特に、情報技術、テクノロジー、自然科学の各科目には、人材と施設の両面で同時並行的に投資する必要があります。体験学習、STEM、キャリアガイダンスを組み合わせた1日2コマの授業を実施することで、学生が学習と実践を結びつけ、「真の学び」の鍵となる要素を身につけることができます。
第二に、試験問題と標準化された問題バンクの整備です。教育訓練部は、学生の実際のレベルを正確に評価するために、認知レベルと能力分野別に分類された標準化された試験バンクを構築する必要があります。能力分野別に問題を生成するテクノロジーを活用することで、暗記学習の偏りを抑制し、同時に学生のより正確な分類に役立ちます。
第三に、成績証明書の標準化とデジタル化を推進する。定期テストの成績、学習プロジェクト、研究成果を統合した、全国的な統一的な評価枠組みを構築する必要がある。成績証明書のデジタル化は、評価のモニタリングと比較を容易にし、成績評価における「手抜き」を回避できる。試験の成績のみ、あるいは試験の成績と成績証明書を組み合わせた柔軟な卒業評価を試行することで、学生が適切な方法を選択できるようにする。
第四に、試験におけるデジタル変革を推進します。2027年からのコンピュータ試験の実施に向けて、特に恵まれない地域において、受験者が少ない科目から経験を積み、情報技術インフラへの投資を行う必要があります。コンピュータ試験は透明性を高めると同時に、イノベーションのためのデータ分析を支援します。
第五に、 「卒業のための試験」から「学習者育成のための試験」へと意識改革を行う。試験は、生徒が能力を発揮し、志を喚起し、キャリアを方向づける機会と捉えるべきである。ゲアン省、ハティン省、タインホア省がハノイ市、ハイフォン市、ホーチミン市に並び、上位グループに躍り出たことは、試験と一般教育プログラムにおけるイノベーションが地域間格差の縮小に貢献していることを示すものである。
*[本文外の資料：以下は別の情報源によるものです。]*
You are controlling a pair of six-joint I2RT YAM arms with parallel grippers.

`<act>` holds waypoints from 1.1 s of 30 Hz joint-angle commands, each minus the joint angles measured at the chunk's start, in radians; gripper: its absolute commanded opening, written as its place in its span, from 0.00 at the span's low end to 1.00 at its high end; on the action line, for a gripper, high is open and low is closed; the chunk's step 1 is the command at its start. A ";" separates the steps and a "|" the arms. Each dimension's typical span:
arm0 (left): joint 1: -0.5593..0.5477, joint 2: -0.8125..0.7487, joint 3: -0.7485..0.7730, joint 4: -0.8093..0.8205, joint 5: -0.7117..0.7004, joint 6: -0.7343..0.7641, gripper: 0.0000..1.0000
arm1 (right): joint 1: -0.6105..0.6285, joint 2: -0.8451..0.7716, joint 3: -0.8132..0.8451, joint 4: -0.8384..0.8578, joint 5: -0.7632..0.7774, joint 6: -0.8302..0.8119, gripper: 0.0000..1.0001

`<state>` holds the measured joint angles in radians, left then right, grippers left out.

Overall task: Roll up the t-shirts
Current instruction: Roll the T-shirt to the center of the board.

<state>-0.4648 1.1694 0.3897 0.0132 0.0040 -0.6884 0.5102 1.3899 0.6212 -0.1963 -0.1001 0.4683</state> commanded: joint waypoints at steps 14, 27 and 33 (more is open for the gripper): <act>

2025年、9名の卒業生代表が大学入試グループで30/30点を達成しました。特に注目すべきは、チャン・スアン・ダム(ミーロック高校、旧ナムディン)が4科目でほぼ満点の成績を収めたことです。数学10点、物理10点、化学9.75点、文学9.25点です。この成績は、個人の能力だけでなく、自学自習と成長への学びの精神を証明するものでもあります。
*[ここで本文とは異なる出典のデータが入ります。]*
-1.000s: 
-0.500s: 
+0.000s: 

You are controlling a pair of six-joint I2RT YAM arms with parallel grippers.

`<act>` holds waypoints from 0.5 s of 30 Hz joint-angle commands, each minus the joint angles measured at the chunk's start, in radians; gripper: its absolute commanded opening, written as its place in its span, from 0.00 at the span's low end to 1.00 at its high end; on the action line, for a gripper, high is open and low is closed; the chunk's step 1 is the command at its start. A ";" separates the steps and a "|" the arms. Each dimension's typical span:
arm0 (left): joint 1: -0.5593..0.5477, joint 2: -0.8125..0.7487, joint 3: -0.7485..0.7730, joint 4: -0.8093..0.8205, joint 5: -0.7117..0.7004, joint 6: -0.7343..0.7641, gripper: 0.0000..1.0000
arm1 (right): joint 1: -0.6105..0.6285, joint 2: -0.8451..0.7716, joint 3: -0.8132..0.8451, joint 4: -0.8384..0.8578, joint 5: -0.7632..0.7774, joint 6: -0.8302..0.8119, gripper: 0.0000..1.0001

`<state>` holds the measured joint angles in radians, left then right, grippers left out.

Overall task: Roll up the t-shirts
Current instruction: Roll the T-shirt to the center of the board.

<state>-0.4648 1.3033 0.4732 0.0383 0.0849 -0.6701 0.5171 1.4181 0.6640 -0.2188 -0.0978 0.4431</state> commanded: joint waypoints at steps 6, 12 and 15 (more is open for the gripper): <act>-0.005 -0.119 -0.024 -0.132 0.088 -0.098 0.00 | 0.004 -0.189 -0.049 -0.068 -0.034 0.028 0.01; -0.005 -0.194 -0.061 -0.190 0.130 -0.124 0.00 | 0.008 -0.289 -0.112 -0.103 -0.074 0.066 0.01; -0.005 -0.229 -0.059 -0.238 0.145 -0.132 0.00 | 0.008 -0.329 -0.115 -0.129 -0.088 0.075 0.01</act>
今年の試験結果から、明確なメッセージが伝わってきます。真の学びを求めるなら、主体的な思考と学習方法を刺激する授業が必要です。真の試験を求めるなら、能力を正確に分類し、透明性のある評価を行う試験が必要です。そして、真の才能を求めるなら、高校から高等教育、そして職場まで、才能を育む包括的な教育システムが必要です。
高校卒業試験は12年間の勉強の後の単なる一里塚に過ぎませんが、それをどう活用するかを知っていれば、ベトナムの教育が新たな精神、すなわち国の繁栄した未来のための誠実さと創造性の精神に入るための「推進力」となるでしょう。